- **Work order**
From the entries that follow, copy exactly the lines beginning at the line holding "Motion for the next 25" and continuing through the line holding "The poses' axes".

== Segment start ==

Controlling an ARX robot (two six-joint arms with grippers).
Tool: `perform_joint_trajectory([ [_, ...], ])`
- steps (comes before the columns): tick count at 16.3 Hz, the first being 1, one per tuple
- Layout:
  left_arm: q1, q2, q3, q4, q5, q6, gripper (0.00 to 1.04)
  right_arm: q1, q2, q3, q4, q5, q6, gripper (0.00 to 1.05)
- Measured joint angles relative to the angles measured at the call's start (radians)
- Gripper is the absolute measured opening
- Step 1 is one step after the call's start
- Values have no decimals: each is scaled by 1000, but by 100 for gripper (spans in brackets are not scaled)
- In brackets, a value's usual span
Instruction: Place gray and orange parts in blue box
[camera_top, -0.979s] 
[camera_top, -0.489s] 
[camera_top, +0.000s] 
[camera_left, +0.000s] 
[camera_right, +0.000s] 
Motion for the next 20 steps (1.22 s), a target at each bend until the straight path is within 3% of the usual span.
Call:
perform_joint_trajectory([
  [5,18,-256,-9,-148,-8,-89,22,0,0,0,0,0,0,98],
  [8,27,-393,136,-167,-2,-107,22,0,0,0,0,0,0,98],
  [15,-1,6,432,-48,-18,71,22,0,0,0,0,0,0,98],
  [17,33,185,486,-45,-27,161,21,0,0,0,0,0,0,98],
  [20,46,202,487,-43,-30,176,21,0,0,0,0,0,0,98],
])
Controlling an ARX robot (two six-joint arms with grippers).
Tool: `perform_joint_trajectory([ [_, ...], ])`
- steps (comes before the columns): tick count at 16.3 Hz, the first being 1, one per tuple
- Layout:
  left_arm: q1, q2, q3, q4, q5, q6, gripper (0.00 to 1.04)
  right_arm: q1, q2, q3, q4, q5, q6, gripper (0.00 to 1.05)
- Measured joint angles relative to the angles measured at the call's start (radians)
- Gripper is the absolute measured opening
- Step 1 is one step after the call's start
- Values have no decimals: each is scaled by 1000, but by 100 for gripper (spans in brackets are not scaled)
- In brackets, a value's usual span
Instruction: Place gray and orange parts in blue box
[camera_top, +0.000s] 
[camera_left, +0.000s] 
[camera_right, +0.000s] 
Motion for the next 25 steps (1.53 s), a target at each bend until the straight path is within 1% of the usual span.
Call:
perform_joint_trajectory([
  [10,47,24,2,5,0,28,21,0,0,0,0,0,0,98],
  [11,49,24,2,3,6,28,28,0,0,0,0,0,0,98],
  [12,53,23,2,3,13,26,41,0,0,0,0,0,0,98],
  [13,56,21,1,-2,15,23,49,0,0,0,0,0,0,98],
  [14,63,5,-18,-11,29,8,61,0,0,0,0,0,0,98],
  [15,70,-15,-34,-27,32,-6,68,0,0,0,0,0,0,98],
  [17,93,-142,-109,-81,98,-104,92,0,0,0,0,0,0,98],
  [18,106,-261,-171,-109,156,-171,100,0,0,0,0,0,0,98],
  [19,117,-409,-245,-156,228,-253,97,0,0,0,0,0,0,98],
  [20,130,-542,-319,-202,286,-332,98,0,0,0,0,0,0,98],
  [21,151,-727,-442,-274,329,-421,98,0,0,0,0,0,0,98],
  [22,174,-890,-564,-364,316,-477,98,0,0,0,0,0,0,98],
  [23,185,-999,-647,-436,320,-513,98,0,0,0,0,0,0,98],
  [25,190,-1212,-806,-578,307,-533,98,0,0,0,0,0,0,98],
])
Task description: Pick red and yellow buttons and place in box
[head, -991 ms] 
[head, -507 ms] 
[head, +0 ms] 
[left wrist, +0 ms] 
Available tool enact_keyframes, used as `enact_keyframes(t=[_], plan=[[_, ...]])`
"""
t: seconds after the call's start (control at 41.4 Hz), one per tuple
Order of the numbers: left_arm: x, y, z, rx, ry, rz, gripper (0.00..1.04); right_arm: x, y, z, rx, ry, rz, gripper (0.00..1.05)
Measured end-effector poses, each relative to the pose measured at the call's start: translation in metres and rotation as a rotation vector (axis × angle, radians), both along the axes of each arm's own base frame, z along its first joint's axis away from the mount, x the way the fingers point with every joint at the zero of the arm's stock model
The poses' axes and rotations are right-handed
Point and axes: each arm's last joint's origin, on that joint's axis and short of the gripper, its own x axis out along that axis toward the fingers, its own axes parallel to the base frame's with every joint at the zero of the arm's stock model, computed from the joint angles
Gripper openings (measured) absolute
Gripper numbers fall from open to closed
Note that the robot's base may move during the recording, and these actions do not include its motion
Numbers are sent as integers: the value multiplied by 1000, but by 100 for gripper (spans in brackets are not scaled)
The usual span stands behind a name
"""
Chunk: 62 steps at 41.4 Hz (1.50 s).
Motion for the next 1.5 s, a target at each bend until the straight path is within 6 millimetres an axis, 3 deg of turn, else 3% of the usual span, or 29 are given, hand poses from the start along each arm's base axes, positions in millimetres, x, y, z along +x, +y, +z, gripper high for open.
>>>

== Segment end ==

- **Worked solution**
Motion for the next 25 steps (1.53 s), a target at each bend until the straight path is within 1% of the usual span.
Call:
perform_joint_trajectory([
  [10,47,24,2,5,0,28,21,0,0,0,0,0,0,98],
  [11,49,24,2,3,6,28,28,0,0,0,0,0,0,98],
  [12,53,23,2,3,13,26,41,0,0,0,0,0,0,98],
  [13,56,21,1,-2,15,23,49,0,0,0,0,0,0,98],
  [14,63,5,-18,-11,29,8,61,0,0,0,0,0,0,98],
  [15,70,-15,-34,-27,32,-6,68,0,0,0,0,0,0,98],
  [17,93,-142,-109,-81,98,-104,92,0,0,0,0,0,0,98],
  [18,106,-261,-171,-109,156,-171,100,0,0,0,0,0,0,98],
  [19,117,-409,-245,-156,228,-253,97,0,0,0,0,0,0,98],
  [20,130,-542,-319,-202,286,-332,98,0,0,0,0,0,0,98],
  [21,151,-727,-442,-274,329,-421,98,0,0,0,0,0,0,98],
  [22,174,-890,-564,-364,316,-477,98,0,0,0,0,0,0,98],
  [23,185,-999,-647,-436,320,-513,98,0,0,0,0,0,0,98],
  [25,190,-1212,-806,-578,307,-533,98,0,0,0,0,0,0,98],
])
Task description: Pick red and yellow buttons and place in box
[head, -991 ms] 
[head, -507 ms] 
[head, +0 ms] 
[left wrist, +0 ms] 
Available tool enact_keyframes, used as `enact_keyframes(t=[_], plan=[[_, ...]])`
"""
t: seconds after the call's start (control at 41.4 Hz), one per tuple
Order of the numbers: left_arm: x, y, z, rx, ry, rz, gripper (0.00..1.04); right_arm: x, y, z, rx, ry, rz, gripper (0.00..1.05)
Measured end-effector poses, each relative to the pose measured at the call's start: translation in metres and rotation as a rotation vector (axis × angle, radians), both along the axes of each arm's own base frame, z along its first joint's axis away from the mount, x the way the fingers point with every joint at the zero of the arm's stock model
The poses' axes and rotations are right-handed

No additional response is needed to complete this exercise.